And the poetry here is, if not in the pity, in the horror. There is a wincingness about the appalling yarns Martin Hayes spins in Letting Loose the Hounds; the prosaic bullying & cruelty, the ingrained inhumanity & plain ... well ... brutality, I suppose. He describes a world where the drive to make a profit just about wrings out every last drop of gentleness and humanity, a marketplace where the need to be a successful competitor leaves virtually no room for sentiment. The poem ‘terror street’ puts it like this ...
why must we move mountains
just to hold down council flats
so the roof isn’t ripped from us?
why must we be scared of the wind
and stuff our mouths full of cotton-wool
just so it can’t get in and freeze
our guts?
Whilst ‘our dignity’ (the poem that directly follows ‘terror street’) blows straight past the metaphorical stuff to offer ...
working in the controlrooms
next to each other
we take the piss out of the clothes we wear
we take the piss out of our new haircuts
we sneak up behind each other
and pull levers under our controllers’ chairs
just as we’re lifting scalding cups of coffee to our lips
we get our hands on photographs of each other’s girlfriends
cut and paste their heads on to pictures of girls
shoving cucumbers up their cunts
And that’s only for starters; it gets a great deal nastier. But the casual slide from schoolroom prankishness to obscene cruelty is shocking, isn’t it? The poem concludes ...

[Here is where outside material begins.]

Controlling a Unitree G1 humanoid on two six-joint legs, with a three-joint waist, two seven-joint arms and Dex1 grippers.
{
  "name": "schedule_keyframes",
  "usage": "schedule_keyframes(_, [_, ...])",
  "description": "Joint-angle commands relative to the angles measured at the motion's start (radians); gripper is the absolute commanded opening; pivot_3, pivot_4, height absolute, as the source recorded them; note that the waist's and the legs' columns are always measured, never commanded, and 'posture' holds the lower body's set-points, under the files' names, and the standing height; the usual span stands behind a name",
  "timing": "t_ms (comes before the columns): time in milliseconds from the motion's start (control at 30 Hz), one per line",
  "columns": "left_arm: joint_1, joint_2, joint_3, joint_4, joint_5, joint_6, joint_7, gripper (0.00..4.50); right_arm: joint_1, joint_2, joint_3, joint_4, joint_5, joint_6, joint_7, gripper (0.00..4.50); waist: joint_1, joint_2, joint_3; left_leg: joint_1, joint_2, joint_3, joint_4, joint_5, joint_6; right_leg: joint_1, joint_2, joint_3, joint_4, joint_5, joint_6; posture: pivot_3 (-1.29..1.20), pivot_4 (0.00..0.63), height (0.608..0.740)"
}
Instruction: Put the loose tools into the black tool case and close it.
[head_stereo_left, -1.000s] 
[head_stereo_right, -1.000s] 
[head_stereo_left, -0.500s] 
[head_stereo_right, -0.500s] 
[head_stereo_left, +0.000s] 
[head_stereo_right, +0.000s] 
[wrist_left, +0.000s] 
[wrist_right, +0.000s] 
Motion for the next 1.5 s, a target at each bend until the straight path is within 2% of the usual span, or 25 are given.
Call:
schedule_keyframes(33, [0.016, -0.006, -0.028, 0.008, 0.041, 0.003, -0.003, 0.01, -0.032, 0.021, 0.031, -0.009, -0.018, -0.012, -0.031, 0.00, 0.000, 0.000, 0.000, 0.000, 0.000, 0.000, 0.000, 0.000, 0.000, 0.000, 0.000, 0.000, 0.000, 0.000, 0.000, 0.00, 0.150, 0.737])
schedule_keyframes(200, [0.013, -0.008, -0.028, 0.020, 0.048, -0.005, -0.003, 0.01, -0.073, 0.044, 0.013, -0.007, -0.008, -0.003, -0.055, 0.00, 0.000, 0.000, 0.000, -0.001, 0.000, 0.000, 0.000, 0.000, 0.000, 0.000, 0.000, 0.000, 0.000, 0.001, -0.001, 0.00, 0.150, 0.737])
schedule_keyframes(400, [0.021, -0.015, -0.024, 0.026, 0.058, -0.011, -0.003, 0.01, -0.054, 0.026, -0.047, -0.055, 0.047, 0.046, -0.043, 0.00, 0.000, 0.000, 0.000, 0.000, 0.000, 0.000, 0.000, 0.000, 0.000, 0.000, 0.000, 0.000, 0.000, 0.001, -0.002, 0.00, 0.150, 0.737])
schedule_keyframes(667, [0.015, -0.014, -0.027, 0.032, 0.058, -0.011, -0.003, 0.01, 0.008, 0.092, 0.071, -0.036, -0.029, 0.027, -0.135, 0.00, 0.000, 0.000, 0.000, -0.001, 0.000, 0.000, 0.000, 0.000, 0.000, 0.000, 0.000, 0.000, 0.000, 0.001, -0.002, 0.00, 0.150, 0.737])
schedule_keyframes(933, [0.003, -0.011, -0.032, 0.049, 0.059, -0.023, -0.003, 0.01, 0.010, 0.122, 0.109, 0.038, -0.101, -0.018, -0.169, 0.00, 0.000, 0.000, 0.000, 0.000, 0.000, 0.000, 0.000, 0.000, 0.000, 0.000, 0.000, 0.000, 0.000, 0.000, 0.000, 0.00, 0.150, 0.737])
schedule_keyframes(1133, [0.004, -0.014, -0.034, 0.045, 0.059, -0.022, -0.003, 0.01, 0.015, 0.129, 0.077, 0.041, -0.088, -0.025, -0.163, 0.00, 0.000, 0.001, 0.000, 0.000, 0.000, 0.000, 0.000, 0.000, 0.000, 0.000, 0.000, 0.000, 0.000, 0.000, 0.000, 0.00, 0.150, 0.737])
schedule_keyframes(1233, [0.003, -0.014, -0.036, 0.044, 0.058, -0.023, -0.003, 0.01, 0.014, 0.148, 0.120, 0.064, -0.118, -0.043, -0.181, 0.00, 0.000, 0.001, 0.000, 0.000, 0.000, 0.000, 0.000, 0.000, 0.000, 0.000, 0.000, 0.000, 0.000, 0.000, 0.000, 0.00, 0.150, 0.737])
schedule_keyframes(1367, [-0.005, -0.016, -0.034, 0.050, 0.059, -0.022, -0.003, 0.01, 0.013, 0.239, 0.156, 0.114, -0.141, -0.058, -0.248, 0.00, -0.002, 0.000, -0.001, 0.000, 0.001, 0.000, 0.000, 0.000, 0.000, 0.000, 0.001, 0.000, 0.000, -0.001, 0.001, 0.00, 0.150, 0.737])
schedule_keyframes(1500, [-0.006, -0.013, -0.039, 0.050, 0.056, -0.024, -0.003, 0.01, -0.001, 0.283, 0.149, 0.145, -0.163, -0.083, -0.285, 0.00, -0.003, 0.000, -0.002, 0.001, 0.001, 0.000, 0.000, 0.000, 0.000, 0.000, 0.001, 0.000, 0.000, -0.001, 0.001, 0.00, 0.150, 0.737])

the amazing thing is though
in the sixteen years I’ve been a controller
not one of us has died at the hands of another
So, do I like Letting Loose the Hounds? I don’t know. In common with Harmonica it’s very easy to read & its grim scenes are compellingly rendered. Had I not been reviewing it, though, I think I might’ve been distracted by the sheer nastiness of the subject matter & missed some of the unquestionably sharp writing (which I know is my problem, not the book’s). And whilst there are occasional flickers of humour, it’s all a bit black & bleak, substituting the surreality of Geoff Hattersley for a sort of super-reality, a kind of ultra-clear focus. The danger here is that rather than getting the picture ‘warts and all’ we just get the warts, if you know what I mean. Or maybe I’m being too much of a big girl’s blouse. I think you should read it for yourself.
Speaking of big girls’ blouses ... here are a couple of girls without theirs:
Over shots of red wine, supper of baguette
and mussels, the fishermen are curious
about the visitors who occupy their island’s
only rentable cottage, Its long picture window
is a cinema screen, advertising a table, crowded
with artichokes, Muscadet, a box of camambert
from Normandy. Tonight, two young women,
two men, sit by the fire topless, playing cards.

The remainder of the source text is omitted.